Fiona Owen

On hearing of Jo Cox’s last words
June 18th 2016

My husband is out in the June sunshine
filling the bird feeder, hanging it back
by the bay tree. They have been waiting for him;
a finch is first, then a sparrow, the pair of collared doves.
Blessed are those who feed the birds,
like Saint Francis, who knew them as kin.
The roses hang, heavy with blooms,
but the fuchsia, today, its myriad scarlet droplets,
can do nothing.

She died in too much pain, that life
that served those in flight from harm,
stolen by knife and gun, her world work
done.

I watch the birds, their to and fro. Blessed
are those who build the kin-dom.

A lone feather lies in the grass,
the sunshine catching its iridescence.
A breeze is picking up, lifting it on.

Lesley Quayle

Asylum

Every day the ocean stirs,
wearing its distances like sagging weights,
its H2O, soft rills or rearing breakers,
the ebb and flow a centuries old game
of Chinese whispers,
as drowned and drowning
murmur names and prayers, their voices
widening across the skin of water
in anguished shoals. 

Plucked from the sullen sea
a tiny shoe, a dripping toy, a photograph,
the carrion of broken boats and bodies
caulking the shoreline,
the latent dreamers,
the nameless hopers,
the no longer screaming,
the seekers after nothing more
than safeandsound. 

And this is their destination, in the cold pre-dawn
as stars crackle in their constellations,
after the thousand dangers of a journey,
they arrive, wet to their terrified bones,
washed up on the muttering tide
in their wreaths of kelp and algae,
lungs blistered with salt,
their eyes dead moons.
Hold out your hands – say “Welcome home.”

Judi Sutherland

Writers Against Prejudice

For Jo Cox

I’m thinking of the man who murdered Archduke Ferdinand
and how that shot would ricochet
along the trenches of the Somme, loud enough to echo
on the far side of the world. And all the men since then
who levelled the barrel of premeditated guns
and took aim at life, as though that could solve anything.
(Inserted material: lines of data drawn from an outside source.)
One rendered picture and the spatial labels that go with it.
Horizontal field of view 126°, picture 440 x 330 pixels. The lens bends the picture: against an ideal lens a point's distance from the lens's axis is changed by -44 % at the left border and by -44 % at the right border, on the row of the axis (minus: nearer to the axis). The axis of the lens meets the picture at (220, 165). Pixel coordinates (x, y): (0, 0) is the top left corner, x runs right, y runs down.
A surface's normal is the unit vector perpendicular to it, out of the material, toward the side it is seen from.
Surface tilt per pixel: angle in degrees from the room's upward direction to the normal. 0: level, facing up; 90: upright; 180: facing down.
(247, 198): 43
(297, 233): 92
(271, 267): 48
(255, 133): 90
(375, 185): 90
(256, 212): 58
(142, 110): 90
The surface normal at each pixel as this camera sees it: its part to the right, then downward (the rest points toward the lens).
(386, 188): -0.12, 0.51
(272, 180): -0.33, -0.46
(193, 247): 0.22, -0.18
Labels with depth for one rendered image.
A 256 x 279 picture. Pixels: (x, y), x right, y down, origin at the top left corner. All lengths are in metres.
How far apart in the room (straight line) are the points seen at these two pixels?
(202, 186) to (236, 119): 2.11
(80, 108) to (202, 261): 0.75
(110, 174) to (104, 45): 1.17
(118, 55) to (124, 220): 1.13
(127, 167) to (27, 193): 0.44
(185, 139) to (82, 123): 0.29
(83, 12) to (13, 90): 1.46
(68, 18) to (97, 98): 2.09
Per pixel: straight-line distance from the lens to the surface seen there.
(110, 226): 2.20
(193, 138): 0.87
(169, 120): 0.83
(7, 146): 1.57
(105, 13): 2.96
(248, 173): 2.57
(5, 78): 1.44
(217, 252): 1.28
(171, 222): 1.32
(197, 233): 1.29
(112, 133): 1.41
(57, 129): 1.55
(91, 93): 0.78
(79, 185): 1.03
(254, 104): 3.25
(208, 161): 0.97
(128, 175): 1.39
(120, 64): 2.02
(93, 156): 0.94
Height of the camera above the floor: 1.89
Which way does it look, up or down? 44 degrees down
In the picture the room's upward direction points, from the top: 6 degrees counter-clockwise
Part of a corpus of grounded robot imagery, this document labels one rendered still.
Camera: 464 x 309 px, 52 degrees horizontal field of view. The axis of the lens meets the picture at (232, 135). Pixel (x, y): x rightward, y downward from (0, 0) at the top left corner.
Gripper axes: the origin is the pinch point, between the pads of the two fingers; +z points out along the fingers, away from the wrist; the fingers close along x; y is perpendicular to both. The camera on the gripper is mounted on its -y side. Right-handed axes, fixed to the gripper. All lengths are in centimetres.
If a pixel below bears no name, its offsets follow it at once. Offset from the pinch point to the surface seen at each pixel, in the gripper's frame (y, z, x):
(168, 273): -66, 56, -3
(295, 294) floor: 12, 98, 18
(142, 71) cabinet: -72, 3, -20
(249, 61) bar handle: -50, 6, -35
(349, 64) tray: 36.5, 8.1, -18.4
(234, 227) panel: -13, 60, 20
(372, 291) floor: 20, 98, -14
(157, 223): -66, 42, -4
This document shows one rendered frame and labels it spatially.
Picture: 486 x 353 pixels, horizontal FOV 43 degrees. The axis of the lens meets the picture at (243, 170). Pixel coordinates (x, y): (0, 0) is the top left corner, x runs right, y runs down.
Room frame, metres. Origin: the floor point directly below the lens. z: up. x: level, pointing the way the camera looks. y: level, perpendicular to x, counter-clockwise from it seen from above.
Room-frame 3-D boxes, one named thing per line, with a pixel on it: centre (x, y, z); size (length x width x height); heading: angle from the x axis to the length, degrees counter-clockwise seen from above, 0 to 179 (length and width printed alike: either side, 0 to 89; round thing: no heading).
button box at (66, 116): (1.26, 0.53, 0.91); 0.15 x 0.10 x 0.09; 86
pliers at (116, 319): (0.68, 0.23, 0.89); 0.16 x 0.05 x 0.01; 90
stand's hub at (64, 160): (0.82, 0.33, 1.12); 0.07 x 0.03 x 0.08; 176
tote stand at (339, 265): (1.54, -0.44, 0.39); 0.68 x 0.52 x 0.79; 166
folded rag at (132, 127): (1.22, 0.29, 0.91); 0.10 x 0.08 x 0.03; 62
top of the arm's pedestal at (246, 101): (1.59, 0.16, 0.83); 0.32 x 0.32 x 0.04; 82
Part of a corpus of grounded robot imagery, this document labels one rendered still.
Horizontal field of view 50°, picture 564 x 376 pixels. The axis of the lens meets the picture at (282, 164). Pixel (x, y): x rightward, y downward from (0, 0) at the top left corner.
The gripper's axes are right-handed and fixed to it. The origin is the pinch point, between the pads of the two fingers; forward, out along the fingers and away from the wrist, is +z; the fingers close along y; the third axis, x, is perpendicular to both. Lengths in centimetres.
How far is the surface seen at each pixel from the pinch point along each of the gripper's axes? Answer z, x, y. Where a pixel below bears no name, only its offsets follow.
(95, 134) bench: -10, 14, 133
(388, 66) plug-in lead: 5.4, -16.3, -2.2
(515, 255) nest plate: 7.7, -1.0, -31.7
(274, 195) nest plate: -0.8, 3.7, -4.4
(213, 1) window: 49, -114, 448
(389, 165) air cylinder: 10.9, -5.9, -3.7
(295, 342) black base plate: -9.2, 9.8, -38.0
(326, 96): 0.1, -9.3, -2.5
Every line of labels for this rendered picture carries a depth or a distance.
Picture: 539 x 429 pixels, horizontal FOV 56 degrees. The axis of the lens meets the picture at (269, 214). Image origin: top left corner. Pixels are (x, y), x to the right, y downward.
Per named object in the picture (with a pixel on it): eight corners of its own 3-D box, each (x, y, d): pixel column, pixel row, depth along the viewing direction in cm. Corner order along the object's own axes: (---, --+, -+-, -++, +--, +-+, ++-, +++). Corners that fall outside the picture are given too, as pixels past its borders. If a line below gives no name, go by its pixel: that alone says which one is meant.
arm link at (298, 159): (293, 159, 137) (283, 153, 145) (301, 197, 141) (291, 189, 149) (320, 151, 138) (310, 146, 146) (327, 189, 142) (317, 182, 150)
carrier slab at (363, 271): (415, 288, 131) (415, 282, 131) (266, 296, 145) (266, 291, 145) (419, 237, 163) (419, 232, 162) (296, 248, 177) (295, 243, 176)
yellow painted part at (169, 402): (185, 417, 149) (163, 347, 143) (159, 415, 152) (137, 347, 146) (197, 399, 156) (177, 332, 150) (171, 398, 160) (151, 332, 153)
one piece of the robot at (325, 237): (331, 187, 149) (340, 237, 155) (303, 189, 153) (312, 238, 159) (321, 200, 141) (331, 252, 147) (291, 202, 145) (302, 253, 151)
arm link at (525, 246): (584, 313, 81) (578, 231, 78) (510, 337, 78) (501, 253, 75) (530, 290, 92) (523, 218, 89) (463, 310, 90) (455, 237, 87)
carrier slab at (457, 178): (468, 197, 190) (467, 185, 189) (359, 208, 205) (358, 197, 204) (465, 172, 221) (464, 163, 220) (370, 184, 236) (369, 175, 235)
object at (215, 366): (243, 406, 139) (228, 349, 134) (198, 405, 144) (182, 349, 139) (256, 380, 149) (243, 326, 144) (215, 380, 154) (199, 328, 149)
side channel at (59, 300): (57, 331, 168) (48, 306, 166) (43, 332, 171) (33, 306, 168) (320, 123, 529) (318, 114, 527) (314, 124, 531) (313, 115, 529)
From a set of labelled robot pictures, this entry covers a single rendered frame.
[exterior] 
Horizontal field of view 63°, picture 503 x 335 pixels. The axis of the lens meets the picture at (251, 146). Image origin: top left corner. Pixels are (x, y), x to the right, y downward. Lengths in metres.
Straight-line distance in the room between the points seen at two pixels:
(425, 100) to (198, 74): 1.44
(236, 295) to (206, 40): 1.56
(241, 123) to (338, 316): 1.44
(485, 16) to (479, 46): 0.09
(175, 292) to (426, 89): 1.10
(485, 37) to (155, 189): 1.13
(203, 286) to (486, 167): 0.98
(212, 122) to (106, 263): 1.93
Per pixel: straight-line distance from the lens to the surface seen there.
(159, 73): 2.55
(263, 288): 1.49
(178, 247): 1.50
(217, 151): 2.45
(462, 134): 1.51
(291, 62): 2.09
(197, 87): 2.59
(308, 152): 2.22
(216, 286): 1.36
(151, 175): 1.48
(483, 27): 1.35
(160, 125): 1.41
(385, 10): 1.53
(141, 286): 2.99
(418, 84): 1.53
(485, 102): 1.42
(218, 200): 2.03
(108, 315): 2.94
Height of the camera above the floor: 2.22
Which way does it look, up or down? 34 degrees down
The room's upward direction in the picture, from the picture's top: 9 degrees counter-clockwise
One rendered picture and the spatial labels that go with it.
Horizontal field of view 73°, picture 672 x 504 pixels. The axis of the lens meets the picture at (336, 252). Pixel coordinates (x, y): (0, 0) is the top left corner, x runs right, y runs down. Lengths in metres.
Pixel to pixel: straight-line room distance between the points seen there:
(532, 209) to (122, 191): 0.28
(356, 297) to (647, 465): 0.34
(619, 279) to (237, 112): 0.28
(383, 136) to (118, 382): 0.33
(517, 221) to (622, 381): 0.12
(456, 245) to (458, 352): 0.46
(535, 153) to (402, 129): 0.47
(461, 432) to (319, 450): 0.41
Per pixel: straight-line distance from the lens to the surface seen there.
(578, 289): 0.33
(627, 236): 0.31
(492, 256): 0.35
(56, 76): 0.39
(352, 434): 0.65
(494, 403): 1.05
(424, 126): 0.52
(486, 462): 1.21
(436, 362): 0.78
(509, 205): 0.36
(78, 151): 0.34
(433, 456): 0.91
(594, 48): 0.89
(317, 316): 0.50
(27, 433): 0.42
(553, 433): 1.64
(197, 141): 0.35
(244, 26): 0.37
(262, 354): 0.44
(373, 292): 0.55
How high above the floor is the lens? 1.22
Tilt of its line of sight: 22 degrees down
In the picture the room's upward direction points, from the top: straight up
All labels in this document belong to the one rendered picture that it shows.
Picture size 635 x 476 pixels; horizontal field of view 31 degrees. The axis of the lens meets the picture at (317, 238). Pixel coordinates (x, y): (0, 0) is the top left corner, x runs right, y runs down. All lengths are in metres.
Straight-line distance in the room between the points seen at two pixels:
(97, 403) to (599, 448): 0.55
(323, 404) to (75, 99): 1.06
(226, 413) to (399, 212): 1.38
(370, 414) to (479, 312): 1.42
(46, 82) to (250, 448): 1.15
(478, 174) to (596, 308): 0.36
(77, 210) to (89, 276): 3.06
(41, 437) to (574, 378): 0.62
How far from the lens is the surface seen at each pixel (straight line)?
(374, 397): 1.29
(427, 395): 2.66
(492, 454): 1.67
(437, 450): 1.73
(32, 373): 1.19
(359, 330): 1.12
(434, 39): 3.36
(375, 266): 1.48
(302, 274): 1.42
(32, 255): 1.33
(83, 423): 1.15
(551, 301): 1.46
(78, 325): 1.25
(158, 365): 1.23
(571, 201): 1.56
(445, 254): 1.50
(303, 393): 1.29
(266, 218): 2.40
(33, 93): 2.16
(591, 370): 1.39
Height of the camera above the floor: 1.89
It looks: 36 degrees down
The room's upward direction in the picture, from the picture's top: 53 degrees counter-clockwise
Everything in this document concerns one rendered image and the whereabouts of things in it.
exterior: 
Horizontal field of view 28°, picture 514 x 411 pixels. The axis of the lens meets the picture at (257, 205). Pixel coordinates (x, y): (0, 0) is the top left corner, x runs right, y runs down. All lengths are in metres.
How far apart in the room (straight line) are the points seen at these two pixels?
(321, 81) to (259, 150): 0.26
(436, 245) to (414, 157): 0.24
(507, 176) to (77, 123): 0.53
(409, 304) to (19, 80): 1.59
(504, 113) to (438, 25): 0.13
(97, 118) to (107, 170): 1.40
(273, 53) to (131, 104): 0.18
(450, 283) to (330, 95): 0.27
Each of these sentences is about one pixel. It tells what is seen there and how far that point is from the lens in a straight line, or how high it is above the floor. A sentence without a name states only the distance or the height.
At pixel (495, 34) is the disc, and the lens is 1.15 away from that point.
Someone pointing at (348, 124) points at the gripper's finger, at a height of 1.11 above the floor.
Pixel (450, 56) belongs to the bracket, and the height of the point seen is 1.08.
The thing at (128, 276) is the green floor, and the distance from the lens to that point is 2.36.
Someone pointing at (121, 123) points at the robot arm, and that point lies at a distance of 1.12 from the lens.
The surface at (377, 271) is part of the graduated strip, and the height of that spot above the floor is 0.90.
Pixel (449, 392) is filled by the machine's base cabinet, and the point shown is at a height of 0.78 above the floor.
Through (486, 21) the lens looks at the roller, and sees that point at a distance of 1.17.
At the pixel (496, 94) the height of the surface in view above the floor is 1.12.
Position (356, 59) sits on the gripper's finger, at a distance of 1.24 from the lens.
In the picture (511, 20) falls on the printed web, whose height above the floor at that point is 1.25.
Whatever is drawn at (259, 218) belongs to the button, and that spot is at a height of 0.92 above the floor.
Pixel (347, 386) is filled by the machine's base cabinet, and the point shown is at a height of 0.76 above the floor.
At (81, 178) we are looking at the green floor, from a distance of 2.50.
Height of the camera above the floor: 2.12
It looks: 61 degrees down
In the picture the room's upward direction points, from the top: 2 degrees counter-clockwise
I’m thinking of the awful randomness of a death
that someone chooses for you
without permission, while all your future selves collapse
into a bullet hole. And afterwards, the press
decides if your killer was a mad lone wolf
or a terrorist, as if these two are mutually exclusive.

I’m thinking of that philosophical distinction we all make
between nature and nurture, although
motives are seldom pure and never simple –
and how they say there’s no free will at all;
that the finger muscles squeeze down on the trigger
before the…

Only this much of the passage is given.